Is it true that it’s not profitable to educate a girl? In Nigeria, we hear this lie all the time, that educating a girl is a waste of money. She will be married off, they say, and her husband will reap the rewards. She may not be able to hold a job, they say, especially if it conflicts with raising the children, so why waste money on someone who will become a housewife? How many girls get poor education compared to their male counterparts because of this ideology that it is a bad investment?
An investment is an action or process of investing money for profit. While it is necessary to state that all children deserve equal opportunities to be educated, there are some benefits or earnings if you will, that a family and the whole community enjoys when a girl receives a quality education. Here are five reasons why investing in girls is a great idea.
A UN study found that when women work, they invest 90% of their earnings back into their families while men invest about 35%. When a woman earns a reasonable wage, she secures her children and family’s future and contributes to the community and economy’s growth. Even with just Primary school education, a woman has better economic prospects and a greater chance of escaping poverty. Therefore, if there is a direct correlation with girls’ education and the wealth they can generate for their families and the community, isn’t it beneficial and even necessary to make sure our girls can read, write and graduate from high school?

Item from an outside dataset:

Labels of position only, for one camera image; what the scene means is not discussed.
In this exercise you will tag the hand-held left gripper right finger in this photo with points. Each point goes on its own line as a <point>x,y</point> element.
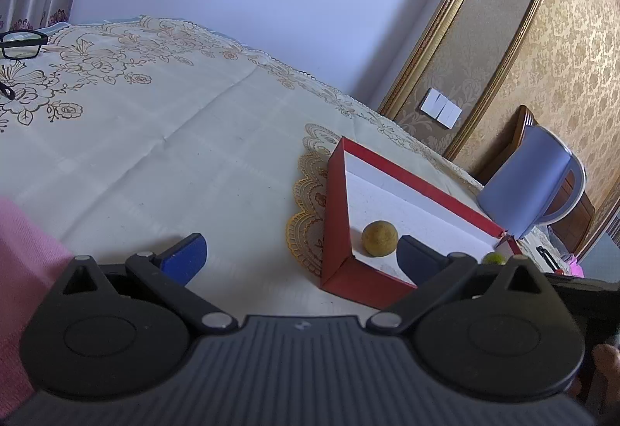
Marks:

When we educate girls, teenage pregnancies, sexually transmitted diseases, infant mortality rates, and maternal mortality rates significantly decrease. Knowing the implications of unprotected sex and learning the dangers in constructive ways empowers girls to deny peer pressures and influence each other to make wise choices. Literate mothers attend ANC visits; they adopt safe birthing methods that ensure their children’s lives. They immunise their children because they can understand the value. A study conducted by A.R Bado and A.S Susuman, reveals that when a child is born to a woman in Africa who has received a formal education, that child is about 20% more likely to survive until their fifth year compared to children of mothers who have not been to school; this is a shocking statistic. Wouldn’t it save time and resources not to have to hold community outreaches to convince women to utilise skilled birth attendants and immunise their kids? When we educate girls, we save resources and ensure healthier communities.
Social Capital and Institutions
Women are change agents. We have already established how they significantly impact their families and communities. When we educate girls, they are more likely to pay it forward by returning to their communities and affecting change. Whether it’s a Malala Yousafzai advocating for girl education or a Greta Thunberg fighting to save the planet, it’s undeniable the influence education has had on these young women and how they are shaping and changing the world. In Nigeria, we have so many challenges and the enormous untapped potential of girls all over our nation who deserve the chance to shape their world for a better tomorrow.
A Decrease in Child Marriage
This is a sore topic in Nigeria. This practice that irrevocably alters a girl’s life and thrusts her into a situation her mind and body is not ready to handle is one that must not be supported or continued. When a child becomes a bride, it almost always ends her education in a formal school setting. She misses out on all the opportunities already mentioned above. The implication of this is that the child-bride barely has the knowledge she needs to have a healthy family, and often becomes a mother while still being a child. How then can she properly care for her child when she needs care herself? Girl education ensures that a girl can break the cultural practices of early marriage and aspire to reach great potential for the benefit of many.
A Decrease in Support for Militancy
Nigeria has endured its fair share of ongoing terrorism and militancy, which is often supported and enabled by men and women. It’s heartbreaking when children are indoctrinated with such ideologies. Studies have shown that as women become more educated, they are less likely to support militancy and terrorism than similarly educated men. As a vulnerable group, women, and girls suffer firsthand the violence that comes with terrorism and militancy. However, they are strategically positioned to reject such ideologies with the right education.
There are many more benefits in educating girls, but these few speak to the heart of some of the challenges we experience in Nigeria today. We need to discontinue the misinformation that educating a girl is a waste of money. The failure to realise the potential wealth in supporting girls’ education, the exceeding health benefits, and social capital it brings substantially cripples Nigeria’s progress as a nation. What is believed to be a bad investment is actually the best investment, because as the adage goes, “when you educate a girl, you educate a nation.”